14. An apparatus according to claim 13, wherein said performing of the preliminary computation comprises computing buffer memory sizes of buffers for buffering the chunks between respective pairs of tasks so that the buffer sizes are sufficient to ensure that the throughput rate will be met, buffer memory space of at least the computes size being reserved for buffering between the pair of tasks during execution.

15. An apparatus according to claim 14, wherein at least one of the buffer sizes is for buffering data between a first and second task is computed by

identifying paths of successive tasks of the job, wherein in each path each successive task depends on performance of a preceding task in the path to start operation, each path starting from the first task and ending at the second task

computing, for each identified path, information about a sum of worst case execution times of the tasks along the path, plus maximum waiting times before the tasks are given the opportunity to execute when executed in a respective context wherein opportunities to start execution of the task occur separated at most by a cycle time T defined for the task

determining buffer size by from a ratio of a largest of said sums for any of the identified paths and the required maximum throughput time between successive chunks.
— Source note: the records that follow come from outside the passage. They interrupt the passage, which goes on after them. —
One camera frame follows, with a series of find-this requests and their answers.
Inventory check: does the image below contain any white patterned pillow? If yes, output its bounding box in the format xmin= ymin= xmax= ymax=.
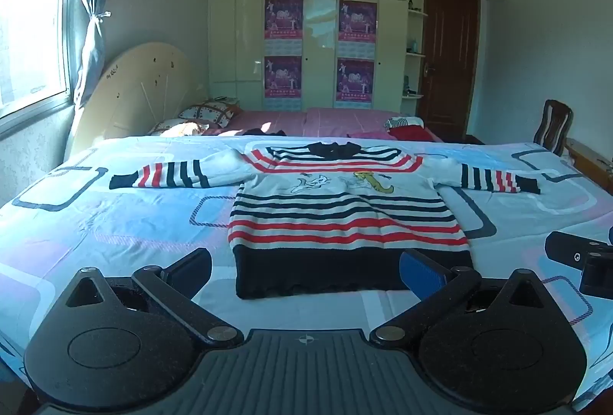
xmin=146 ymin=118 xmax=211 ymax=137

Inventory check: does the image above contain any purple wall poster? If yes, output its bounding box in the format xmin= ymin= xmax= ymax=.
xmin=338 ymin=0 xmax=378 ymax=57
xmin=264 ymin=0 xmax=304 ymax=54
xmin=336 ymin=57 xmax=375 ymax=109
xmin=264 ymin=56 xmax=302 ymax=112

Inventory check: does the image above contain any striped folded cloth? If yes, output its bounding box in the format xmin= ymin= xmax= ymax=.
xmin=385 ymin=116 xmax=425 ymax=129

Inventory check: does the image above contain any red cloth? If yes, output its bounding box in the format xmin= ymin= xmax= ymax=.
xmin=388 ymin=125 xmax=439 ymax=142

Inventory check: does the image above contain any brown wooden door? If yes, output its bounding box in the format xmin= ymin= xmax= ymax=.
xmin=422 ymin=0 xmax=481 ymax=143

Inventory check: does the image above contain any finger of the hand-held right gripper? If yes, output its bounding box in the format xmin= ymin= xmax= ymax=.
xmin=545 ymin=230 xmax=613 ymax=297

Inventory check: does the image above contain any brown plaid pillow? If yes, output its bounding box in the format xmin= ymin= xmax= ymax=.
xmin=178 ymin=100 xmax=243 ymax=129

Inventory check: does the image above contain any window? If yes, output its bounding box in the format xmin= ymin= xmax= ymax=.
xmin=0 ymin=0 xmax=77 ymax=129

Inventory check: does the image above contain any cream round headboard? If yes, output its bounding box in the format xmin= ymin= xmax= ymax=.
xmin=64 ymin=42 xmax=209 ymax=157

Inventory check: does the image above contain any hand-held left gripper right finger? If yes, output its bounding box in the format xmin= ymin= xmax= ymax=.
xmin=369 ymin=248 xmax=551 ymax=349

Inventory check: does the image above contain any striped knit sweater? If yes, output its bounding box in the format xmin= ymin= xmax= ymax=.
xmin=109 ymin=141 xmax=542 ymax=300

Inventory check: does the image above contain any white corner shelf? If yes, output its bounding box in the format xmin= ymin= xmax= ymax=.
xmin=406 ymin=0 xmax=429 ymax=100

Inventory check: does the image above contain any wooden cabinet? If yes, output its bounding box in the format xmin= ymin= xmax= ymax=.
xmin=564 ymin=137 xmax=613 ymax=196

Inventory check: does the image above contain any pink bed sheet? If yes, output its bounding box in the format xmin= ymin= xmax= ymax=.
xmin=211 ymin=106 xmax=446 ymax=143

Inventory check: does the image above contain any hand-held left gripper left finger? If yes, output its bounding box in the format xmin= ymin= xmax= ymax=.
xmin=62 ymin=247 xmax=245 ymax=349

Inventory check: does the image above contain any wooden chair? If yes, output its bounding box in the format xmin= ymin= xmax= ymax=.
xmin=533 ymin=99 xmax=574 ymax=157

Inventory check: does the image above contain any printed bed sheet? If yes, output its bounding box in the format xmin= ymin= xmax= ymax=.
xmin=0 ymin=135 xmax=613 ymax=415

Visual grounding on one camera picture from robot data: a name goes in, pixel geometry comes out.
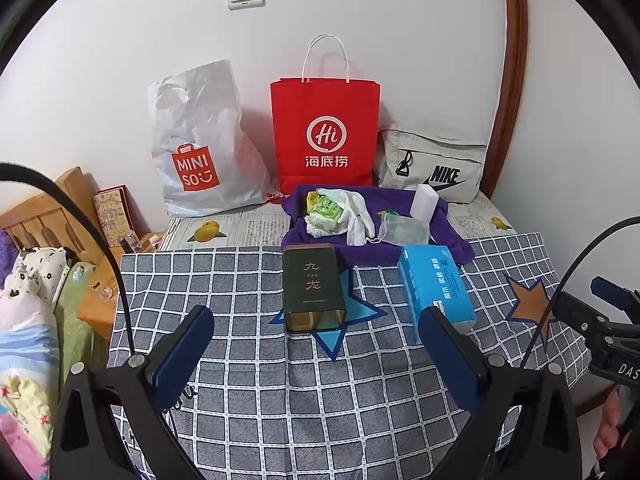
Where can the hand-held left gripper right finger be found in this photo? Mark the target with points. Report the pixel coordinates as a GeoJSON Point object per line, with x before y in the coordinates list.
{"type": "Point", "coordinates": [447, 360]}

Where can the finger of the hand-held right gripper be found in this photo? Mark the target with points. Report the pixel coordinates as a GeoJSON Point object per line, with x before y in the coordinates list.
{"type": "Point", "coordinates": [575, 307]}
{"type": "Point", "coordinates": [612, 292]}

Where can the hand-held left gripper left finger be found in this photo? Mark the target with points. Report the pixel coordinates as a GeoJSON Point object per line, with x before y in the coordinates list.
{"type": "Point", "coordinates": [182, 355]}

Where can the green printed plastic bag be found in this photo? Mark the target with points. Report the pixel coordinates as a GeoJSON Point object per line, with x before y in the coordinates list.
{"type": "Point", "coordinates": [407, 230]}

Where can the white sponge block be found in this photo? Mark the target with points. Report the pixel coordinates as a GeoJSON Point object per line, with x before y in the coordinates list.
{"type": "Point", "coordinates": [425, 202]}

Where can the purple towel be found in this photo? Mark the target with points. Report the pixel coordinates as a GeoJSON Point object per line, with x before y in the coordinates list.
{"type": "Point", "coordinates": [300, 232]}

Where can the green tissue pack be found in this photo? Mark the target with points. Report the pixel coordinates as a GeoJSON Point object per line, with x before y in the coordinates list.
{"type": "Point", "coordinates": [327, 208]}

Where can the yellow black garment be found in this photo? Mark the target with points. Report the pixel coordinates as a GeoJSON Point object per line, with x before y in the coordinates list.
{"type": "Point", "coordinates": [309, 201]}

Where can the person's right hand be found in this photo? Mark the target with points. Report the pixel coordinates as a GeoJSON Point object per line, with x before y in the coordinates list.
{"type": "Point", "coordinates": [606, 430]}

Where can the blue tissue pack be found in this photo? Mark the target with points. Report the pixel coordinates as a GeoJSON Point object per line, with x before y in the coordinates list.
{"type": "Point", "coordinates": [432, 285]}

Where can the wooden nightstand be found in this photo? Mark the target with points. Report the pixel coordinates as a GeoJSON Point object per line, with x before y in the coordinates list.
{"type": "Point", "coordinates": [107, 310]}

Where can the small glass cup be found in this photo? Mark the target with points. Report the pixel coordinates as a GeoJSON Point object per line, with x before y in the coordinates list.
{"type": "Point", "coordinates": [102, 294]}

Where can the green cloth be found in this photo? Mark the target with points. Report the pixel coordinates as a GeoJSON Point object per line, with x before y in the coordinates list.
{"type": "Point", "coordinates": [75, 330]}

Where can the small glass bottle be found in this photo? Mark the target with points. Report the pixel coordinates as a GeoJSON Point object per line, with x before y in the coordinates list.
{"type": "Point", "coordinates": [131, 244]}

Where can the grey checked blanket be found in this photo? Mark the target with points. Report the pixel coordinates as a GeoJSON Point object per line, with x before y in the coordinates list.
{"type": "Point", "coordinates": [300, 400]}

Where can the fruit print bed sheet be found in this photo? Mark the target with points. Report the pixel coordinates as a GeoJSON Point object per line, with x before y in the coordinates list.
{"type": "Point", "coordinates": [250, 227]}

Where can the dark green tin box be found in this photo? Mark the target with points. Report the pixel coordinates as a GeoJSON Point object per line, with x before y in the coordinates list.
{"type": "Point", "coordinates": [312, 285]}

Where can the patterned book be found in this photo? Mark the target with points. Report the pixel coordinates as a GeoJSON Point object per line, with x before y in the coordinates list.
{"type": "Point", "coordinates": [111, 212]}

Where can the colourful printed quilt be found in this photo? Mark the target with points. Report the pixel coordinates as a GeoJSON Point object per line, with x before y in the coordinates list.
{"type": "Point", "coordinates": [20, 360]}

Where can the spotted white pillow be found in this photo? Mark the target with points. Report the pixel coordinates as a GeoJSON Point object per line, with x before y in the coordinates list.
{"type": "Point", "coordinates": [35, 270]}

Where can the wooden headboard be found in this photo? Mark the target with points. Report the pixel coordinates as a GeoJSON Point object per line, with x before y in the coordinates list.
{"type": "Point", "coordinates": [45, 212]}

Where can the purple plush toy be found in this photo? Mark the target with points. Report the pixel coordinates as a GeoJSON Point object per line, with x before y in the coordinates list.
{"type": "Point", "coordinates": [6, 252]}

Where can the grey waist bag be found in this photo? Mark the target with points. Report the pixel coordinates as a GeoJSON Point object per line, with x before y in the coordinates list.
{"type": "Point", "coordinates": [435, 155]}

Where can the white plastic shopping bag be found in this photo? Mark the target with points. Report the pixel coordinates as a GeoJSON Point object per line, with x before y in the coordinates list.
{"type": "Point", "coordinates": [200, 120]}

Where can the red paper bag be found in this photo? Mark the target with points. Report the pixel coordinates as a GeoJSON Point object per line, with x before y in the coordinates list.
{"type": "Point", "coordinates": [325, 110]}

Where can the brown wooden door frame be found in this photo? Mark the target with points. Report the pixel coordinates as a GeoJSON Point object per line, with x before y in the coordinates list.
{"type": "Point", "coordinates": [515, 60]}

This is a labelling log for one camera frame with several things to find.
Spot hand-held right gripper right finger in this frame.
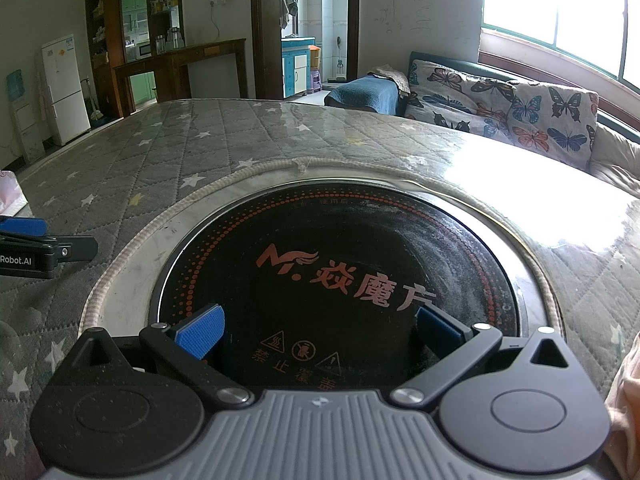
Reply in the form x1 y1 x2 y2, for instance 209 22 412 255
390 306 583 408

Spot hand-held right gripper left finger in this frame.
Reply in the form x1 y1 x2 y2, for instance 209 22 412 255
70 304 256 408

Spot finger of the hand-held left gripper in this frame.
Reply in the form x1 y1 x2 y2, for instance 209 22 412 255
0 215 49 237
0 234 97 263

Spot beige garment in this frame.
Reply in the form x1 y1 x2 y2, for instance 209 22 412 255
602 332 640 480

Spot pink tissue packet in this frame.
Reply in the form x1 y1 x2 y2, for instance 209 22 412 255
0 170 28 216

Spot white water dispenser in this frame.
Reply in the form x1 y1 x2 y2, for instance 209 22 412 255
5 69 46 165

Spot round black induction cooktop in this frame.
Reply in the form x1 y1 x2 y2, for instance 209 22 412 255
147 187 528 396

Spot blue water jug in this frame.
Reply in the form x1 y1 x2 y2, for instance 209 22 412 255
6 70 25 103

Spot white refrigerator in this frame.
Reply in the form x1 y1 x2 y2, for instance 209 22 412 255
40 34 92 147

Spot dark wooden shelf cabinet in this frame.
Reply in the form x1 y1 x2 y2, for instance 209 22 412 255
84 0 187 121

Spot dark wooden counter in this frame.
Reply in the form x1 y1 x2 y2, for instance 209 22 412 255
112 38 248 118

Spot butterfly print sofa cover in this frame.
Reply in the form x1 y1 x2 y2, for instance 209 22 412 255
402 59 599 171

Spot blue covered ottoman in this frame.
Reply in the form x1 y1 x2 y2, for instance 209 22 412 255
324 76 401 117

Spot beige quilt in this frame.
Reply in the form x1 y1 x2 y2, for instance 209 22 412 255
587 122 640 196

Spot beige cloth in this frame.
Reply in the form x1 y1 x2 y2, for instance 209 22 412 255
367 64 412 96

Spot teal sofa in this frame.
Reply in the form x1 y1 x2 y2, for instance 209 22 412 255
407 51 640 146

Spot blue bathroom cabinet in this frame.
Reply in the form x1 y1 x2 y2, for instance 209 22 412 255
281 36 317 98

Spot green framed window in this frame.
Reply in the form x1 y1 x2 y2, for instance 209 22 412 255
480 0 640 86

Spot dark wooden door frame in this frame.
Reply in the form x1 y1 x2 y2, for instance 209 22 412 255
250 0 361 101

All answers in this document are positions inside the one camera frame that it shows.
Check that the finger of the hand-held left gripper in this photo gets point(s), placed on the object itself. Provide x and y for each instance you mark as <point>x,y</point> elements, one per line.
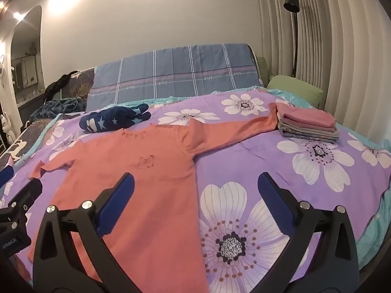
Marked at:
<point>6,175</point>
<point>27,192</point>

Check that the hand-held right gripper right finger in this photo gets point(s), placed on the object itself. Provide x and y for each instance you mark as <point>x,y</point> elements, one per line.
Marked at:
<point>273,201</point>

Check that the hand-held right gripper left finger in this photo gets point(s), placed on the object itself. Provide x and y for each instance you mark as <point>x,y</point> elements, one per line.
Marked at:
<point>117,204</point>

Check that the salmon pink long-sleeve shirt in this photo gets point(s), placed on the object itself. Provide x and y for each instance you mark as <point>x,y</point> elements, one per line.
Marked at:
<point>146,189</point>

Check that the white cat figurine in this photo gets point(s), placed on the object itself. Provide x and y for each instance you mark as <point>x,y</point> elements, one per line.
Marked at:
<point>7,128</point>

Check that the purple floral bed sheet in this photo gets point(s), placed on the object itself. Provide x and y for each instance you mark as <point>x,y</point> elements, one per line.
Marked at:
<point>244,158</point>

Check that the folded grey garment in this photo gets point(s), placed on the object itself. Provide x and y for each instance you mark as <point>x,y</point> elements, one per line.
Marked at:
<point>308,130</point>

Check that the navy star-print garment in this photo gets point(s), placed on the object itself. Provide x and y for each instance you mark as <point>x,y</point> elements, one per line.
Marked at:
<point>107,122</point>

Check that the blue fuzzy blanket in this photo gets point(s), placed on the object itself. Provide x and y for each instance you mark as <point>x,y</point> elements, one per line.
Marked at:
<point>61,105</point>

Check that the folded pink garment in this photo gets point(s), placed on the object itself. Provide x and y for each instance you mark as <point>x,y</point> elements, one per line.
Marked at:
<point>305,114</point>

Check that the black cloth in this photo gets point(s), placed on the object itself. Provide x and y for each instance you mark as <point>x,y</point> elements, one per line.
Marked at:
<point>58,87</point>

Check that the green pillow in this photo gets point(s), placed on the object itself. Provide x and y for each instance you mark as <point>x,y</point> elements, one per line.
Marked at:
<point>299,91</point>

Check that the blue plaid quilt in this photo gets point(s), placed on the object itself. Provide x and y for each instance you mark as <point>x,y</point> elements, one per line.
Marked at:
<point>183,73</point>

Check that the white pleated curtain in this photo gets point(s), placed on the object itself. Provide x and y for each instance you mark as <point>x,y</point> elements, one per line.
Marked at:
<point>351,67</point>

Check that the black floor lamp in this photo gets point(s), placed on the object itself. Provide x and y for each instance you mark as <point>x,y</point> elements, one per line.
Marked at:
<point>290,3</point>

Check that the arched wall mirror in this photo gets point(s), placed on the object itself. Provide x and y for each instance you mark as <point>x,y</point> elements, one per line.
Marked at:
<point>27,52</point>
16. An apparatus according to claim 14, wherein said performing of the preliminary computation comprises performing determining whether it is possible to guarantee that throughput rate will always be met in said context, and reducing the cycle time defined for at least one of the tasks if it cannot be guaranteed that the throughput rate will always be met and repeating said performing of the preliminary computation with the reduced cycle time.

17. A method of processing a combination of signal stream processing jobs, the method comprising performing a check to determine whether a real-time requirement will be met, the method comprising the steps of

selecting a combination of jobs for parallel execution;

assigning groups of the tasks of the selected combination of jobs to respective processing units checking that for each particular processing unit a sum of worst case execution times for the tasks assigned to the particular processing unit does not exceed predetermined cycle time T defined for any of the tasks assigned to the particular processing unit

executing the selected combination of jobs concurrently, time multiplexing execution of the groups of tasks.

18. A method of computing execution parameters for executing a combination of signal stream processing jobs, the method comprising

performing a preliminary computation for each job individually, to determine execution parameters required for the job to support a required minimum stream throughput rate if each task of the job is executed in a respective context wherein opportunities to start execution of the task are separated at most by a cycle time T defined for the task.

19. A computer program product containing instructions to make a programmable processor perform the method of claim 17.

20. A computer program product containing instructions to make a programmable processor perform the method of claim 18.